Exact repetition is required: reproduce every line of the data.

——

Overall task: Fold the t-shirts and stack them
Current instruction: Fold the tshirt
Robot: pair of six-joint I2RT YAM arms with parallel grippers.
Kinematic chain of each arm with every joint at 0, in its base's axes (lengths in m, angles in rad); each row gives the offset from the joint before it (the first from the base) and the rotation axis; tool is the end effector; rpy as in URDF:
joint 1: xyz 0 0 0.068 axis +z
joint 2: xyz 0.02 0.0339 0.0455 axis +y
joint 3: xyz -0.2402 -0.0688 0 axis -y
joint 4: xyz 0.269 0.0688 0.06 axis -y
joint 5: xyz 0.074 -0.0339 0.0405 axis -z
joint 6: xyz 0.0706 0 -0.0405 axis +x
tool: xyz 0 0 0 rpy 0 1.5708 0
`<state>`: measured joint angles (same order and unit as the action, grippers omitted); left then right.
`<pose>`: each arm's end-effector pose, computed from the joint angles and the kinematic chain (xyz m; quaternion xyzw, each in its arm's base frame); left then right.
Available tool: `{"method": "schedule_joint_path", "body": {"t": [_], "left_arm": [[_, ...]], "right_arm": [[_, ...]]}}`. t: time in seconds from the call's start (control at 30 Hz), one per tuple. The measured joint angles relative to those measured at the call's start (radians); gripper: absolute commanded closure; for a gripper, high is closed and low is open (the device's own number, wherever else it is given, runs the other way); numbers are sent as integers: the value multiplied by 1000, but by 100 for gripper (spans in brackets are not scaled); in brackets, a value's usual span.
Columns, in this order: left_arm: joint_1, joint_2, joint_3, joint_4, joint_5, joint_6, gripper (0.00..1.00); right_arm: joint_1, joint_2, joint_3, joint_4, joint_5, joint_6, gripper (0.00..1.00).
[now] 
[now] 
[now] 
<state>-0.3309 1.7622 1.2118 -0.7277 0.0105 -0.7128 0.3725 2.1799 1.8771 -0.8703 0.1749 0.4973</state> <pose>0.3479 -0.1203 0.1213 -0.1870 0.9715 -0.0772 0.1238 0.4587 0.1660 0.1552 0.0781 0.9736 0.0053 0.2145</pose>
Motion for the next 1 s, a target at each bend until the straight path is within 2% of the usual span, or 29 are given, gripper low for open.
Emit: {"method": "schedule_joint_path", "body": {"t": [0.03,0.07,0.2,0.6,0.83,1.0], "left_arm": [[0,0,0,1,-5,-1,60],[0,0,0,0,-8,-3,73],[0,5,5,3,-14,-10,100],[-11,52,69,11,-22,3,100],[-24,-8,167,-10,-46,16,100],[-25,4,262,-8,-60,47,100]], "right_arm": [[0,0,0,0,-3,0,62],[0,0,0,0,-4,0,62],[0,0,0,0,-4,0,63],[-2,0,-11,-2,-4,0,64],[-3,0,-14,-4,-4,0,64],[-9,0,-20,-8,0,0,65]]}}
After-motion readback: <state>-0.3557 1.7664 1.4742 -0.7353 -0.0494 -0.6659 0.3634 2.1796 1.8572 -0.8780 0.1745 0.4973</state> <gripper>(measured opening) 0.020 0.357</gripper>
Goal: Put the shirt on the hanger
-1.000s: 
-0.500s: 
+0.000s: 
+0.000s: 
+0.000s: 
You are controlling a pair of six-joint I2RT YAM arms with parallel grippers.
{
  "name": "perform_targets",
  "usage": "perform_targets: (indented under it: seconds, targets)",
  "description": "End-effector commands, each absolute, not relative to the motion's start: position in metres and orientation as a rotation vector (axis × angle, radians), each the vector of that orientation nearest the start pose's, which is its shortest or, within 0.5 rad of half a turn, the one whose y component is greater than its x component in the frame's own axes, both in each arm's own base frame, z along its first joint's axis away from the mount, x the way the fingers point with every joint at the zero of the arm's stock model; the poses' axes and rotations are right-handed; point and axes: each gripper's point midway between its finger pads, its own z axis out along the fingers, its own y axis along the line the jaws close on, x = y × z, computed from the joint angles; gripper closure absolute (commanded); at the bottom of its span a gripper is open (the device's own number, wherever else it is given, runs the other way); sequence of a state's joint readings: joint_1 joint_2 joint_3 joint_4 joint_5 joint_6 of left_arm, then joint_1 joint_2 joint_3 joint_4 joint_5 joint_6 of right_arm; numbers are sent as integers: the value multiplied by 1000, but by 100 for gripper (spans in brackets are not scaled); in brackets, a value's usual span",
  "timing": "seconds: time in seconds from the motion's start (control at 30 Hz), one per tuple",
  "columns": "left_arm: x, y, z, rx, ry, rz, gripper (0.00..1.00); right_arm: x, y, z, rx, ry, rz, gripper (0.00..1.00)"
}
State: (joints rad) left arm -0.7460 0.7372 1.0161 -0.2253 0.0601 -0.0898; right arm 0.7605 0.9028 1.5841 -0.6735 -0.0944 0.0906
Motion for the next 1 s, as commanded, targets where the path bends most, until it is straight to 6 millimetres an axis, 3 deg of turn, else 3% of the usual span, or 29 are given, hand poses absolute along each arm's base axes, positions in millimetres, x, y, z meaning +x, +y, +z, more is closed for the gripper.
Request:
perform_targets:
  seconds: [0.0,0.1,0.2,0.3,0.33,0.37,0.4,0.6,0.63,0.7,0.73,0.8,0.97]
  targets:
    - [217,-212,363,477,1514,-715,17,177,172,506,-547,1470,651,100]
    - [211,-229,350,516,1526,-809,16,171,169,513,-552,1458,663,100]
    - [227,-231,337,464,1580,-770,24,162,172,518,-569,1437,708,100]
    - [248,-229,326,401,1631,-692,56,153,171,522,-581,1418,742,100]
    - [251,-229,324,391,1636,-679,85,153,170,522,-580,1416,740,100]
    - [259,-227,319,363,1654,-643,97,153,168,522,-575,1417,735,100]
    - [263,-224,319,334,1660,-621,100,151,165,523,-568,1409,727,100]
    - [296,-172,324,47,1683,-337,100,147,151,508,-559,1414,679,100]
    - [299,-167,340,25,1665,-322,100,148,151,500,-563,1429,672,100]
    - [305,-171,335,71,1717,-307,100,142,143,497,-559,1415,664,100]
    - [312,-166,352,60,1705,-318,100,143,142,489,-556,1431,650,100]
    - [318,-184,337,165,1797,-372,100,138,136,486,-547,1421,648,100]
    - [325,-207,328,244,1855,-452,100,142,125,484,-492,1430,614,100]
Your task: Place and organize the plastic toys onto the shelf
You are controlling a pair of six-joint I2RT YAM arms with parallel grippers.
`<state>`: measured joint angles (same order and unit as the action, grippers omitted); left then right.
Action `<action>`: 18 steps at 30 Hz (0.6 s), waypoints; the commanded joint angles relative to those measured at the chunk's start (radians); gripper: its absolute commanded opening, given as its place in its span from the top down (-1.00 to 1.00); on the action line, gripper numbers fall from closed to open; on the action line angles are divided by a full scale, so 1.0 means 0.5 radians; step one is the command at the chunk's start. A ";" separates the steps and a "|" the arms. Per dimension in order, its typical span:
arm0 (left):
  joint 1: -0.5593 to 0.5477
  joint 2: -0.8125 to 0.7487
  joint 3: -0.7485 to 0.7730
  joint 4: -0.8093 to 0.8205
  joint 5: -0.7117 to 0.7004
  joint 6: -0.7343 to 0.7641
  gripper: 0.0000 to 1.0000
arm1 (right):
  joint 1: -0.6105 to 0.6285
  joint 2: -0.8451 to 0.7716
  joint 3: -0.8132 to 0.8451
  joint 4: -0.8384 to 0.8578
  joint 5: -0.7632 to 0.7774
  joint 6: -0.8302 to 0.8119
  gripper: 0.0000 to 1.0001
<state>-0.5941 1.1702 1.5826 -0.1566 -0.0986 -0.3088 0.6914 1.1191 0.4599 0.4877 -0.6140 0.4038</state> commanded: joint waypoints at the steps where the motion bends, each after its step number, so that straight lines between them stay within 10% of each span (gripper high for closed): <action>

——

- **Response box**
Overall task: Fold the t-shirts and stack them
Current instruction: Fold the tshirt
Robot: pair of six-joint I2RT YAM arms with parallel grippers.
Kinematic chain of each arm with every joint at 0, in its base's axes (lengths in m, angles in rad); each row gives the offset from the joint before it (the first from the base) and the rotation axis; tool is the end effector; rpy as in URDF:
joint 1: xyz 0 0 0.068 axis +z
joint 2: xyz 0.02 0.0339 0.0455 axis +y
joint 3: xyz -0.2402 -0.0688 0 axis -y
joint 4: xyz 0.269 0.0688 0.06 axis -y
joint 5: xyz 0.074 -0.0339 0.0405 axis -z
joint 6: xyz 0.0706 0 -0.0405 axis +x
tool: xyz 0 0 0 rpy 0 1.5708 0
`<state>`: measured joint angles (same order and unit as the action, grippers omitted); left then right.
`<pose>`: each arm's end-effector pose, computed from the joint angles and the kinematic chain (xyz m; quaternion xyzw, each in its arm's base frame); left then right.
Available tool: `{"method": "schedule_joint_path", "body": {"t": [_], "left_arm": [[_, ...]], "right_arm": [[_, ...]]}}`. t: time in seconds from the call's start (control at 30 Hz), one per tuple. The measured joint angles relative to those measured at the call's start (radians); gripper: absolute commanded closure; for a gripper, high is closed and low is open (the device's own number, wherever else it is given, runs the other way); numbers are sent as integers: the value multiplied by 1000, but by 100 for gripper (spans in brackets are not scaled); in brackets, a value's usual span.
Columns, in this order: left_arm: joint_1, joint_2, joint_3, joint_4, joint_5, joint_6, gripper (0.00..1.00); right_arm: joint_1, joint_2, joint_3, joint_4, joint_5, joint_6, gripper (0.00..1.00).
[now] 
[now] 
[now] 
<state>-0.3309 1.7622 1.2118 -0.7277 0.0105 -0.7128 0.3725 2.1799 1.8771 -0.8703 0.1749 0.4973</state> <pose>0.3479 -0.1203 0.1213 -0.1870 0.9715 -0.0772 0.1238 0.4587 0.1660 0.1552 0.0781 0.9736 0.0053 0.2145</pose>
Motion for the next 1 s, a target at each bend until the straight path is within 2% of the usual span, or 29 are given, gripper low for open.
Emit: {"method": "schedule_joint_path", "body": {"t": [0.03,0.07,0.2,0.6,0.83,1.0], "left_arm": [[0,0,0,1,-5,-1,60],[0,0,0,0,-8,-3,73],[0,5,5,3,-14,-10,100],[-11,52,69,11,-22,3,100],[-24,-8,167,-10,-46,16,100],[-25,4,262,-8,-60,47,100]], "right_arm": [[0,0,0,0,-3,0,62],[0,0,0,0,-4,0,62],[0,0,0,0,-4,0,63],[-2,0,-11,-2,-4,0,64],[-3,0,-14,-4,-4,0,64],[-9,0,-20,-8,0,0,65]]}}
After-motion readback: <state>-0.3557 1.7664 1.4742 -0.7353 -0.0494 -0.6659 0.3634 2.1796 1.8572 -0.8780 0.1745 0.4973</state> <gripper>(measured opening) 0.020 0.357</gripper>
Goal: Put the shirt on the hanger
-1.000s: 
-0.500s: 
+0.000s: 
+0.000s: 
+0.000s: 
You are controlling a pair of six-joint I2RT YAM arms with parallel grippers.
{
  "name": "perform_targets",
  "usage": "perform_targets: (indented under it: seconds, targets)",
  "description": "End-effector commands, each absolute, not relative to the motion's start: position in metres and orientation as a rotation vector (axis × angle, radians), each the vector of that orientation nearest the start pose's, which is its shortest or, within 0.5 rad of half a turn, the one whose y component is greater than its x component in the frame's own axes, both in each arm's own base frame, z along its first joint's axis away from the mount, x the way the fingers point with every joint at the zero of the arm's stock model; the poses' axes and rotations are right-handed; point and axes: each gripper's point midway between its finger pads, its own z axis out along the fingers, its own y axis along the line the jaws close on, x = y × z, computed from the joint angles; gripper closure absolute (commanded); at the bottom of its span a gripper is open (the device's own number, wherever else it is given, runs the other way); sequence of a state's joint readings: joint_1 joint_2 joint_3 joint_4 joint_5 joint_6 of left_arm, then joint_1 joint_2 joint_3 joint_4 joint_5 joint_6 of right_arm; numbers are sent as integers: the value multiplied by 1000, but by 100 for gripper (spans in brackets are not scaled); in brackets, a value's usual span",
  "timing": "seconds: time in seconds from the motion's start (control at 30 Hz), one per tuple",
  "columns": "left_arm: x, y, z, rx, ry, rz, gripper (0.00..1.00); right_arm: x, y, z, rx, ry, rz, gripper (0.00..1.00)"
}
State: (joints rad) left arm -0.7460 0.7372 1.0161 -0.2253 0.0601 -0.0898; right arm 0.7605 0.9028 1.5841 -0.6735 -0.0944 0.0906
Motion for the next 1 s, as commanded, targets where the path bends most, until it is straight to 6 millimetres an axis, 3 deg of turn, else 3% of the usual span, or 29 are given, hand poses absolute along each arm's base axes, positions in millimetres, x, y, z meaning +x, +y, +z, more is closed for the gripper.
Request:
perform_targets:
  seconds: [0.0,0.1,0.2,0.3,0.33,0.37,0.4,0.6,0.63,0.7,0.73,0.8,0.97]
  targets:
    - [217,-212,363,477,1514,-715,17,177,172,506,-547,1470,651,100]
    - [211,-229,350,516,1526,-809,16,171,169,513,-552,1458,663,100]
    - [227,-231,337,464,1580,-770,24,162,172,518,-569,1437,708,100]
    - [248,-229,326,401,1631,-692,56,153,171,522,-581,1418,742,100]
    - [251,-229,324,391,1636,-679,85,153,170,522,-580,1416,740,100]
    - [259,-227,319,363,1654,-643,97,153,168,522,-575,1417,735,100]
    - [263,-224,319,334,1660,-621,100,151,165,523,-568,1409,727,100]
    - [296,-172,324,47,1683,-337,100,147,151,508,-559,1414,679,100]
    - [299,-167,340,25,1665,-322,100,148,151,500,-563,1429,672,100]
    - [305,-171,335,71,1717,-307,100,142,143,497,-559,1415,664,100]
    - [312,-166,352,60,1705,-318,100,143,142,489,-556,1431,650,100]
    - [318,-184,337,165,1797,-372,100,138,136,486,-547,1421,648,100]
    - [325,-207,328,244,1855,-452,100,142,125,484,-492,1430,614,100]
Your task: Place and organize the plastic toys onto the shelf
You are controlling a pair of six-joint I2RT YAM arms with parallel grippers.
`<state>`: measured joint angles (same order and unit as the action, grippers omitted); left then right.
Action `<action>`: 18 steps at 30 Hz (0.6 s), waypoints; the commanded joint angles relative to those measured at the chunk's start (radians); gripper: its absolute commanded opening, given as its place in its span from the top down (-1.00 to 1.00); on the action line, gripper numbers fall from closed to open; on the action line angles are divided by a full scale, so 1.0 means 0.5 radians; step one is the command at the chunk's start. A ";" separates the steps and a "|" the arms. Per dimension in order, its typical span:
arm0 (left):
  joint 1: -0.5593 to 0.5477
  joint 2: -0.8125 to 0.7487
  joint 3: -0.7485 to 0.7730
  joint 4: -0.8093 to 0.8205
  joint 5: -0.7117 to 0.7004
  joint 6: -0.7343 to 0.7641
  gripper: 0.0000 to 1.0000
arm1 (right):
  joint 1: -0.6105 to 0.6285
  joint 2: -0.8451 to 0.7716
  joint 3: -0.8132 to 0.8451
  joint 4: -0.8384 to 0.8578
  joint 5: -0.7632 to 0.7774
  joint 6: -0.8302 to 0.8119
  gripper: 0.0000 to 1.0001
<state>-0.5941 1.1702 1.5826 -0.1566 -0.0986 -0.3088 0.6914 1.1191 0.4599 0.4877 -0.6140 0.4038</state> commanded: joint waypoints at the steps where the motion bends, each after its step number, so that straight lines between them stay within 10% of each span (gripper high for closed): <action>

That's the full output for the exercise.